If you're just experimenting around to find ways to implement things, then each developer should have their own namespace playground. When you want to evaluate a particular experiment, you use the specific namespace they used. When it comes time to integrate one of the variations into the main project, you can use using declarations to bring those symbols into the project namespace.

Indeed, C++11's inline namespace syntax is particularly useful for this, as it can cause one namespace to effectively live within a containing one. This way, the inner namespace still has all of the ADL rules and so forth as if it lived in the outer one.

All of your developers would develop under the root namespace for your project, but they would each have their own sub-namespaces. When it comes time to select which math library (for example) you want to actually use, you simply declare it inline in your primary namespace. This is also good for versioning; you pick the current version to be inlined, while earlier versions can still be made available without the inline keyword.

That's "built-to-last".

Moreover, it is conceivable that we cooperate with other groups of a similar structure, and then we need something global.

And how would a domain name be in any way different from an arbitrary name you pick? Either someone picked a name unilaterally as your root namespace or you all agreed to work under a specific root namespace. Either way, someone had to pick some sequence of characters.

What does it matter if that sequence of characters is a domain name or not? I don't see how inkscape, for example, would be more likely to be selected by a random person by accident than inskcape.org.

Using a domain name as the agreed-upon namespace name will not make it easier to collaborate. So what purpose does it serve to use a domain name as a namespace name?


1) It is very unlikely that someone will use a domain that is not registered to them as namespace.

For a professional project, maybe. For an indie project where the owner is relying on the facilities of GitHub for their stuff? No. Why use a huge domain name like projname.github.io.com for a namespace? The only useful characters in that name are projname; everything else is pointless noise.

Even for a professional project, is cairo really so likely to conflict with someone that cairographics.org is a better alternative? That's 5 useful characters and 12 characters of noise. And sure, IDEs make it easier to write them thanks to tab completion, but that doesn't make it any easier to read.

Names of such length would encourage someone to do namespace projname = projname.github.io.com;, if not flat out using namespace projname.github.io;. So what do you gain?

That's the difference between C++ and Java. If you do import projname.github.io.com.*, that stays in your single .java file. C++ has headers, which don't belong to a single translation unit. And lots of code gets written in headers.

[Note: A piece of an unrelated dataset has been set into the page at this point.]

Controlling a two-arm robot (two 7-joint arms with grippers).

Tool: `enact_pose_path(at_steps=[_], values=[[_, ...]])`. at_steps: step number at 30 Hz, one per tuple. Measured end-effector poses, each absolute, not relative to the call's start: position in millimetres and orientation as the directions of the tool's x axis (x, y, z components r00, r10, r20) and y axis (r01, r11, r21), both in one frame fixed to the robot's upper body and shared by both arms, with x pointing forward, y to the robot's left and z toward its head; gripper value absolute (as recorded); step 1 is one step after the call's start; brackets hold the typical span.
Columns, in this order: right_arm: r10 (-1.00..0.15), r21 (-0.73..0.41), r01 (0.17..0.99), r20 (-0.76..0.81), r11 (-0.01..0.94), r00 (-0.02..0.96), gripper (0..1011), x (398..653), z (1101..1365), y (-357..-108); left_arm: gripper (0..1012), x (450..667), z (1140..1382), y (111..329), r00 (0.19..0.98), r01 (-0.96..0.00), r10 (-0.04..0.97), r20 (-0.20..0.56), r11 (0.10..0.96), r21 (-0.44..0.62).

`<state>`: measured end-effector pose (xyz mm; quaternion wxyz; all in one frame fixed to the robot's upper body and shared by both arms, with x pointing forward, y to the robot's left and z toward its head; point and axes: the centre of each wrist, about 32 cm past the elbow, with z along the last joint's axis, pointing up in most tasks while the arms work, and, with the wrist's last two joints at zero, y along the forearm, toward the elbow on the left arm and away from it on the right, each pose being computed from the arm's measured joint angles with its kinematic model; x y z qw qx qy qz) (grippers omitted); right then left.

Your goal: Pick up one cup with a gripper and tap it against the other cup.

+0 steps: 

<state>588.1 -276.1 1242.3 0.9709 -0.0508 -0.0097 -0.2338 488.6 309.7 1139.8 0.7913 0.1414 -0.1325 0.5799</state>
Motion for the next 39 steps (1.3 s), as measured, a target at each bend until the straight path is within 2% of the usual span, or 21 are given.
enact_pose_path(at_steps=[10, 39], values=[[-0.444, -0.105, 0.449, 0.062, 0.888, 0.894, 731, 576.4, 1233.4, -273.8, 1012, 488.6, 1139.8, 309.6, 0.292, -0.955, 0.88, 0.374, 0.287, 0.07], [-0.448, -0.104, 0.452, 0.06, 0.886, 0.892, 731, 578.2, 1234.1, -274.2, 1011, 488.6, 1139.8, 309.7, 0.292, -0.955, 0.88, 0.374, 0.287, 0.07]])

In C++, you are far more likely to have to use a fully-qualified name for a type than in Java.

2) If it happens that someone uses a domain actually registered to us, then it is pretty obvious that they will have to move, not us.

Why do they "have to move" at all? Because it's registered to you? If they got their first, and their project is more popular than yours, who exactly would expect them to change and break lots of people's code?

The point of namespaces is not to guarantee universal distinction between projects. Otherwise, we'd use UUIDs or SHA hashes or something for root namespaces.